**Work order**
Everything from the line with "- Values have" through the end of the entries must be transcribed exactly; no other lines belong in the answer.

**Supplied data**
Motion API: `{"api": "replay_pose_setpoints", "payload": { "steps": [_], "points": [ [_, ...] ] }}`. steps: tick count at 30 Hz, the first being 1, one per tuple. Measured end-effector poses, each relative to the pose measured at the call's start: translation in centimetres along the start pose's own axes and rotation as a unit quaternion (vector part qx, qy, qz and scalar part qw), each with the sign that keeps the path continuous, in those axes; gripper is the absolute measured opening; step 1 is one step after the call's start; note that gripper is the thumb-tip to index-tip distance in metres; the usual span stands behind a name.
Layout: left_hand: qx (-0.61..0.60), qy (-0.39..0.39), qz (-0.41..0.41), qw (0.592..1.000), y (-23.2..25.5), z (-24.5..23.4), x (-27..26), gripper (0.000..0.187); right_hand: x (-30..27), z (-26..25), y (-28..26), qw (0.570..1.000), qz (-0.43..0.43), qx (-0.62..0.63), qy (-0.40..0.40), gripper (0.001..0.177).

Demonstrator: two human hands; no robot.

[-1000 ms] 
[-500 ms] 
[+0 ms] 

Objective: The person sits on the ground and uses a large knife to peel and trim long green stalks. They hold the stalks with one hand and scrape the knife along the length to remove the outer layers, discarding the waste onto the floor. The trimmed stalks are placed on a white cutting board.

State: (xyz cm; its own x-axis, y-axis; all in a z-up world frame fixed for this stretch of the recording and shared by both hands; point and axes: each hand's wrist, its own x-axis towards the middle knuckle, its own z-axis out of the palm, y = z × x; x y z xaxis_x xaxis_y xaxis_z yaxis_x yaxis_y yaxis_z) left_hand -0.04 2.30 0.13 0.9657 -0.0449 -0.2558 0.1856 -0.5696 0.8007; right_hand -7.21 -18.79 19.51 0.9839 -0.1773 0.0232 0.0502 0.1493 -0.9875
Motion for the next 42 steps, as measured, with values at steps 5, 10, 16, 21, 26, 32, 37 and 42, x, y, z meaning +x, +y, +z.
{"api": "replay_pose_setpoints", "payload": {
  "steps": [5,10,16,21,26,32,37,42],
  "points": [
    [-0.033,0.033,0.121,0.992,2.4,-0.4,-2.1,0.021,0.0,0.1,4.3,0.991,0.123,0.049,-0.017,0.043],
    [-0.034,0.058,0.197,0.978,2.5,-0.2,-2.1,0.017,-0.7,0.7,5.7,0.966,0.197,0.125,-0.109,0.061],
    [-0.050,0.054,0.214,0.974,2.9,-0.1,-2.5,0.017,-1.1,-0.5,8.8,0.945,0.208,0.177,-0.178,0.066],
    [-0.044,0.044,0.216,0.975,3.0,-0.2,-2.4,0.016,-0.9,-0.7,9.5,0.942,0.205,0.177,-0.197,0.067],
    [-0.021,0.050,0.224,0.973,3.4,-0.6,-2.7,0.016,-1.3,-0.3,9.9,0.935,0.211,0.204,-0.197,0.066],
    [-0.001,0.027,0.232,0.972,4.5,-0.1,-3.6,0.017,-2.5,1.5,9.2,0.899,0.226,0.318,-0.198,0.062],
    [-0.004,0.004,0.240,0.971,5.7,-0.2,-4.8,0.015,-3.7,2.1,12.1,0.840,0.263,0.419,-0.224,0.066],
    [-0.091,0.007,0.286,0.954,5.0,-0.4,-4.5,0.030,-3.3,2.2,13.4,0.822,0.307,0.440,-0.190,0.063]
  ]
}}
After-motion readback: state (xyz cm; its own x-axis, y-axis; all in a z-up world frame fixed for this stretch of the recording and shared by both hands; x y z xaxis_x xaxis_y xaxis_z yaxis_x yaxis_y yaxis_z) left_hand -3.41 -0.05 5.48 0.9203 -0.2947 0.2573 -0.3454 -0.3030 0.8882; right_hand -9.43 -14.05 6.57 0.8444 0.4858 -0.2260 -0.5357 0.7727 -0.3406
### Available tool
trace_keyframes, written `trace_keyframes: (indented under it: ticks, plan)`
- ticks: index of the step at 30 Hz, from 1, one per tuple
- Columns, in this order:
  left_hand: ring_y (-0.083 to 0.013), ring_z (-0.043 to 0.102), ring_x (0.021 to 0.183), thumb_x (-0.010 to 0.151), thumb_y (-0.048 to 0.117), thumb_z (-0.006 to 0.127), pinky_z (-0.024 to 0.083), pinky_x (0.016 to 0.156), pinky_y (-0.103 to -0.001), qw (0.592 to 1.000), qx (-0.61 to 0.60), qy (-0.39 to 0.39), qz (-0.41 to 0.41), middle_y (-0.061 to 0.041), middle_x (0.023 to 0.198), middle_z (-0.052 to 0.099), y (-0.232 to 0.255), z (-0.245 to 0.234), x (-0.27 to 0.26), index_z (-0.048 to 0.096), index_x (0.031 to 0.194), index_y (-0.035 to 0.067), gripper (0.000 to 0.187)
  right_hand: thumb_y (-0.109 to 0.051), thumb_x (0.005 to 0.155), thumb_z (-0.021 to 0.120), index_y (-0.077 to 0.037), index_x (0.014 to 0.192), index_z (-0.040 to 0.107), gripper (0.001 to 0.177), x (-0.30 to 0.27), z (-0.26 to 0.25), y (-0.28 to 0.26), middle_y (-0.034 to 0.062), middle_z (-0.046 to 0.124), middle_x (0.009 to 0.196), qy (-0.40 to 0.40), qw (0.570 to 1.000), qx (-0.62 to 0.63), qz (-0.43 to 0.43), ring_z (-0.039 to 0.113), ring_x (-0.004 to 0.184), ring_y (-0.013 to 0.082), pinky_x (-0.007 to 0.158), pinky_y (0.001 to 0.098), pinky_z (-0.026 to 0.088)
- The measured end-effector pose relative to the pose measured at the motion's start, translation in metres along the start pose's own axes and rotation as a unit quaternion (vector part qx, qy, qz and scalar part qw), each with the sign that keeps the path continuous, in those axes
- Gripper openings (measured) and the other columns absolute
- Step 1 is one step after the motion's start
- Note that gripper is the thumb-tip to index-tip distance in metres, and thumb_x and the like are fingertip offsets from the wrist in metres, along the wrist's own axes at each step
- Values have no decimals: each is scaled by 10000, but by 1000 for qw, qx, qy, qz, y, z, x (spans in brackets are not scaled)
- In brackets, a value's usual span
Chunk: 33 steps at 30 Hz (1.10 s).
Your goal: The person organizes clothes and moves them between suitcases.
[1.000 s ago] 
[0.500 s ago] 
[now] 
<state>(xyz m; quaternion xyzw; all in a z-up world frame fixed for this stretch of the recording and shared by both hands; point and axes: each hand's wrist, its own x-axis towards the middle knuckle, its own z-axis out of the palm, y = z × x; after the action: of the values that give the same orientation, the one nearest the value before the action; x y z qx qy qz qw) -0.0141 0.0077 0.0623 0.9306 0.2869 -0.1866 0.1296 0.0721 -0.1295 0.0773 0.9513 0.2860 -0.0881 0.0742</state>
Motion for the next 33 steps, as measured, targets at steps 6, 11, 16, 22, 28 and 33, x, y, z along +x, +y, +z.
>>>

**Solution**
- Values have no decimals: each is scaled by 10000, but by 1000 for qw, qx, qy, qz, y, z, x (spans in brackets are not scaled)
- In brackets, a value's usual span
Chunk: 33 steps at 30 Hz (1.10 s).
Your goal: The person organizes clothes and moves them between suitcases.
[1.000 s ago] 
[0.500 s ago] 
[now] 
<state>(xyz m; quaternion xyzw; all in a z-up world frame fixed for this stretch of the recording and shared by both hands; point and axes: each hand's wrist, its own x-axis towards the middle knuckle, its own z-axis out of the palm, y = z × x; after the action: of the values that give the same orientation, the one nearest the value before the action; x y z qx qy qz qw) -0.0141 0.0077 0.0623 0.9306 0.2869 -0.1866 0.1296 0.0721 -0.1295 0.0773 0.9513 0.2860 -0.0881 0.0742</state>
Motion for the next 33 steps, as measured, targets at steps 6, 11, 16, 22, 28 and 33, x, y, z along +x, +y, +z.
>>>

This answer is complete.